__Extracted entries__:
_ _ _ _ _ _ _
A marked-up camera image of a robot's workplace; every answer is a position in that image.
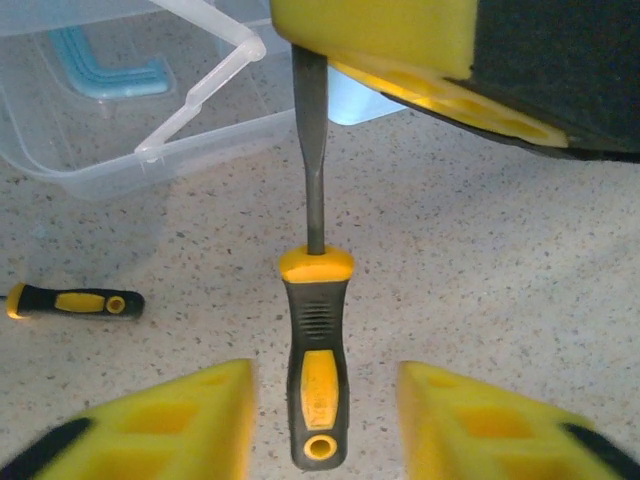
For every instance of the blue and clear tool box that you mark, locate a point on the blue and clear tool box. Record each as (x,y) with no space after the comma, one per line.
(100,150)

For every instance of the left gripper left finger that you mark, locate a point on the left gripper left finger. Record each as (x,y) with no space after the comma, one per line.
(150,440)

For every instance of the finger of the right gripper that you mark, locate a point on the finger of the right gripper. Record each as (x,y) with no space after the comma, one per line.
(375,30)
(450,100)

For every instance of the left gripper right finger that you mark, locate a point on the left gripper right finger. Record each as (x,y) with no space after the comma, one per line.
(490,440)

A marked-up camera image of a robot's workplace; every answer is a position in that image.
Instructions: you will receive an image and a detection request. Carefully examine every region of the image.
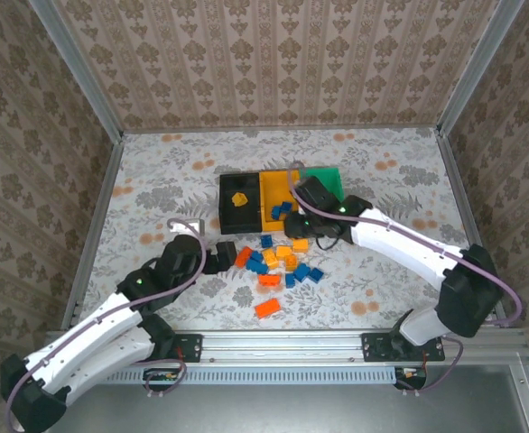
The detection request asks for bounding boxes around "green plastic bin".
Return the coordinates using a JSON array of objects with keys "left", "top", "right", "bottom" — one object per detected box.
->
[{"left": 300, "top": 166, "right": 345, "bottom": 207}]

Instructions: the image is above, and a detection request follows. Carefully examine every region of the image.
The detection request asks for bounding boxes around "black plastic bin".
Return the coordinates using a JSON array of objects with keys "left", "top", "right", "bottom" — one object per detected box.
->
[{"left": 218, "top": 172, "right": 263, "bottom": 236}]

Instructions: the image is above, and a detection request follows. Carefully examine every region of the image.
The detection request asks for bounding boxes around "yellow plastic bin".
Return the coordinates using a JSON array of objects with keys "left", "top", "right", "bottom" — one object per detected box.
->
[{"left": 258, "top": 170, "right": 302, "bottom": 226}]

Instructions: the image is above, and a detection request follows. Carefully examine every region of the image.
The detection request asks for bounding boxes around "black controller board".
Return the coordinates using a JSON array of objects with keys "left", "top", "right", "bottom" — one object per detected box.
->
[
  {"left": 144, "top": 367, "right": 181, "bottom": 391},
  {"left": 394, "top": 366, "right": 429, "bottom": 390}
]

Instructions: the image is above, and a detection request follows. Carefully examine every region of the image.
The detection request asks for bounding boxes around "grey metal panel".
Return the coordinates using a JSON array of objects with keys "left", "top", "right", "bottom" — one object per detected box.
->
[{"left": 63, "top": 365, "right": 529, "bottom": 433}]

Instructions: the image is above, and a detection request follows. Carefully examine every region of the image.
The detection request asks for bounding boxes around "thin black cable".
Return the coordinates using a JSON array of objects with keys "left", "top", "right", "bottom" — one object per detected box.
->
[{"left": 314, "top": 232, "right": 344, "bottom": 252}]

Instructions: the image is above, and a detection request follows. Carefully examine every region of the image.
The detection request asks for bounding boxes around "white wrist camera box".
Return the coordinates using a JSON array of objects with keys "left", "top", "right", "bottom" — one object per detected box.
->
[{"left": 170, "top": 217, "right": 207, "bottom": 236}]

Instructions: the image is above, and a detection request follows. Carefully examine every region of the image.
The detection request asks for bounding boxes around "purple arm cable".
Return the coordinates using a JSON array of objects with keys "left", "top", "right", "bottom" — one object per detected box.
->
[
  {"left": 288, "top": 160, "right": 524, "bottom": 399},
  {"left": 5, "top": 217, "right": 209, "bottom": 429}
]

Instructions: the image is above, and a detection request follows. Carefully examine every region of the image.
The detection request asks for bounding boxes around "aluminium frame rail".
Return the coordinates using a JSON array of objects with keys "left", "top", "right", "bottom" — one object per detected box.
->
[
  {"left": 122, "top": 125, "right": 441, "bottom": 135},
  {"left": 435, "top": 130, "right": 509, "bottom": 328},
  {"left": 62, "top": 134, "right": 126, "bottom": 331},
  {"left": 47, "top": 328, "right": 529, "bottom": 369}
]

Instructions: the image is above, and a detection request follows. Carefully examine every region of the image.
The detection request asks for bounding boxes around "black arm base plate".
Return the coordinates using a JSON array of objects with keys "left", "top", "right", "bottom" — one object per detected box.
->
[
  {"left": 169, "top": 332, "right": 204, "bottom": 364},
  {"left": 360, "top": 332, "right": 447, "bottom": 364}
]

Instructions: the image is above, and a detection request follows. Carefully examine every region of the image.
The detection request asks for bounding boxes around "slotted grey cable duct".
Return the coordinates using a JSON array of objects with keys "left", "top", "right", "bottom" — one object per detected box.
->
[{"left": 106, "top": 365, "right": 428, "bottom": 386}]

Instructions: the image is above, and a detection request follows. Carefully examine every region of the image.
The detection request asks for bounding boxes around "aluminium frame post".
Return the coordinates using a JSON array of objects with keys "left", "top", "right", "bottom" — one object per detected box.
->
[
  {"left": 28, "top": 0, "right": 125, "bottom": 142},
  {"left": 436, "top": 0, "right": 526, "bottom": 136}
]

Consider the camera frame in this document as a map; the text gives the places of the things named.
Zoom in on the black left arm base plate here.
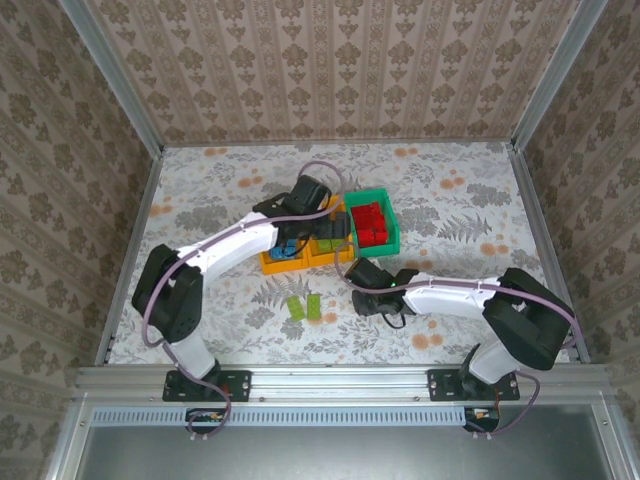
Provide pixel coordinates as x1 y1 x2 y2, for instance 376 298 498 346
162 368 253 403

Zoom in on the thin aluminium back rail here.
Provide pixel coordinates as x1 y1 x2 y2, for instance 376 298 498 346
161 140 515 149

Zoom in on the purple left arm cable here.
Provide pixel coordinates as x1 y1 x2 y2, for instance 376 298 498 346
141 160 349 441

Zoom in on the white slotted cable duct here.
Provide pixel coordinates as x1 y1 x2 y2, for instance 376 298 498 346
91 405 501 428

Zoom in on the orange plastic bin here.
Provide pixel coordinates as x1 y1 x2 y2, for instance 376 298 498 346
304 194 359 269
258 233 311 277

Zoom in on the grey sheet metal panel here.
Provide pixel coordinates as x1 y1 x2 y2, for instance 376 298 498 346
74 403 619 480

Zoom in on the green plastic bin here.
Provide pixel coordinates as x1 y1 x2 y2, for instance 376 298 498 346
342 186 403 260

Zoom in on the long aluminium mounting rail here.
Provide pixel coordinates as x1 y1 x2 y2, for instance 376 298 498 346
74 363 614 402

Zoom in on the aluminium frame post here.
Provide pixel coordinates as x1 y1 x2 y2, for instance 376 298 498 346
510 0 610 154
57 0 166 155

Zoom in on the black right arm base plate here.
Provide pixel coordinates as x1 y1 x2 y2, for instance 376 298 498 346
426 368 521 403

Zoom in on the aluminium side rail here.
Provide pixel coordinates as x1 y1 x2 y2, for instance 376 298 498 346
94 147 166 367
510 146 591 365

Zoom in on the floral patterned table covering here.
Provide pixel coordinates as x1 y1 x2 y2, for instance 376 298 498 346
106 142 572 367
_ _ _ _ _ _ _
With the pictures left aside, write out all of the records above exactly.

A marked-up camera image of a robot's workplace; every answer is a position in that image.
For every instance of the blue and clear tool box that you mark, locate a point on the blue and clear tool box. Record each as (x,y) with no space after the comma, one per line.
(100,150)

For every instance of the left gripper left finger that you mark, locate a point on the left gripper left finger. Record each as (x,y) with no space after the comma, one per line.
(150,440)

For every instance of the finger of the right gripper that you mark, locate a point on the finger of the right gripper. Record each as (x,y) with no space after the comma, one per line.
(375,30)
(450,100)

For every instance of the left gripper right finger that you mark, locate a point on the left gripper right finger. Record each as (x,y) with no space after the comma, one per line.
(490,440)

A marked-up camera image of a robot's workplace; every answer is a position in that image.
Instructions: you will receive an image and a detection request. Carefully examine every region of the image.
The detection request asks for bounding boxes around "green plastic bin".
Return the coordinates using a JSON array of objects with keys "left", "top", "right", "bottom" — one object per detected box.
->
[{"left": 300, "top": 166, "right": 345, "bottom": 207}]

Instructions: the image is above, and a detection request follows. Carefully examine every region of the image.
The detection request asks for bounding boxes around "black plastic bin".
Return the coordinates using a JSON array of objects with keys "left", "top", "right", "bottom" — one object per detected box.
->
[{"left": 218, "top": 172, "right": 263, "bottom": 236}]

Instructions: the image is above, and a detection request follows. Carefully examine every region of the image.
The detection request asks for bounding boxes around "yellow plastic bin".
Return the coordinates using a JSON array of objects with keys "left", "top", "right", "bottom" — one object per detected box.
->
[{"left": 258, "top": 170, "right": 302, "bottom": 226}]

Instructions: the image is above, and a detection request follows. Carefully examine every region of the image.
The detection request asks for bounding boxes around "black controller board".
Return the coordinates using a JSON array of objects with keys "left", "top", "right", "bottom" — one object per detected box.
->
[
  {"left": 144, "top": 367, "right": 181, "bottom": 391},
  {"left": 394, "top": 366, "right": 429, "bottom": 390}
]

Instructions: the image is above, and a detection request follows. Carefully examine every region of the image.
The detection request asks for bounding boxes around "grey metal panel".
Return the coordinates using a JSON array of objects with keys "left", "top", "right", "bottom" — one object per detected box.
->
[{"left": 63, "top": 365, "right": 529, "bottom": 433}]

Instructions: the image is above, and a detection request follows. Carefully examine every region of the image.
The detection request asks for bounding boxes around "thin black cable".
Return the coordinates using a JSON array of objects with keys "left", "top", "right", "bottom" — one object per detected box.
->
[{"left": 314, "top": 232, "right": 344, "bottom": 252}]

Instructions: the image is above, and a detection request follows. Carefully examine every region of the image.
The detection request asks for bounding boxes around "white wrist camera box".
Return the coordinates using a JSON array of objects with keys "left", "top", "right", "bottom" — one object per detected box.
->
[{"left": 170, "top": 217, "right": 207, "bottom": 236}]

Instructions: the image is above, and a detection request follows. Carefully examine every region of the image.
The detection request asks for bounding boxes around "purple arm cable".
Return the coordinates using a JSON array of objects with keys "left", "top", "right", "bottom" — one object per detected box.
->
[
  {"left": 288, "top": 160, "right": 524, "bottom": 399},
  {"left": 5, "top": 217, "right": 209, "bottom": 429}
]

Instructions: the image is above, and a detection request follows. Carefully examine every region of the image.
The detection request asks for bounding boxes around "aluminium frame rail".
Return the coordinates using a JSON array of objects with keys "left", "top", "right", "bottom" — one object per detected box.
->
[
  {"left": 122, "top": 125, "right": 441, "bottom": 135},
  {"left": 435, "top": 130, "right": 509, "bottom": 328},
  {"left": 62, "top": 134, "right": 126, "bottom": 331},
  {"left": 47, "top": 328, "right": 529, "bottom": 369}
]

Instructions: the image is above, and a detection request follows. Carefully examine every region of the image.
The detection request asks for bounding boxes around "black arm base plate".
Return the coordinates using a JSON array of objects with keys "left", "top", "right", "bottom" — one object per detected box.
->
[
  {"left": 169, "top": 332, "right": 204, "bottom": 364},
  {"left": 360, "top": 332, "right": 447, "bottom": 364}
]

Instructions: the image is above, and a detection request follows. Carefully examine every region of the image.
The detection request asks for bounding boxes around "slotted grey cable duct".
Return the coordinates using a JSON array of objects with keys "left", "top", "right", "bottom" — one object per detected box.
->
[{"left": 106, "top": 365, "right": 428, "bottom": 386}]

Instructions: the image is above, and a detection request follows. Carefully examine every region of the image.
The detection request asks for bounding boxes around "aluminium frame post".
Return the coordinates using a JSON array of objects with keys "left", "top", "right", "bottom" — one object per detected box.
->
[
  {"left": 28, "top": 0, "right": 125, "bottom": 142},
  {"left": 436, "top": 0, "right": 526, "bottom": 136}
]

Consider the camera frame in this document as a map; the text gives the places of the things named.
Zoom in on the black left arm base plate here.
Provide pixel coordinates as x1 y1 x2 y2, for instance 376 298 498 346
162 368 253 403

Zoom in on the thin aluminium back rail here.
Provide pixel coordinates as x1 y1 x2 y2, for instance 376 298 498 346
161 140 515 149

Zoom in on the purple left arm cable here.
Provide pixel coordinates as x1 y1 x2 y2, for instance 376 298 498 346
141 160 349 441

Zoom in on the white slotted cable duct here.
Provide pixel coordinates as x1 y1 x2 y2, for instance 376 298 498 346
91 405 501 428

Zoom in on the orange plastic bin here.
Provide pixel coordinates as x1 y1 x2 y2, for instance 376 298 498 346
304 194 359 269
258 233 311 277

Zoom in on the grey sheet metal panel here.
Provide pixel coordinates as x1 y1 x2 y2, for instance 376 298 498 346
74 403 619 480

Zoom in on the green plastic bin here.
Provide pixel coordinates as x1 y1 x2 y2, for instance 376 298 498 346
342 186 403 260

Zoom in on the long aluminium mounting rail here.
Provide pixel coordinates as x1 y1 x2 y2, for instance 376 298 498 346
74 363 614 402

Zoom in on the aluminium frame post here.
Provide pixel coordinates as x1 y1 x2 y2, for instance 376 298 498 346
510 0 610 154
57 0 166 155

Zoom in on the black right arm base plate here.
Provide pixel coordinates as x1 y1 x2 y2, for instance 376 298 498 346
426 368 521 403

Zoom in on the aluminium side rail here.
Provide pixel coordinates as x1 y1 x2 y2, for instance 376 298 498 346
94 147 166 367
510 146 591 365

Zoom in on the floral patterned table covering here.
Provide pixel coordinates as x1 y1 x2 y2, for instance 376 298 498 346
106 142 572 367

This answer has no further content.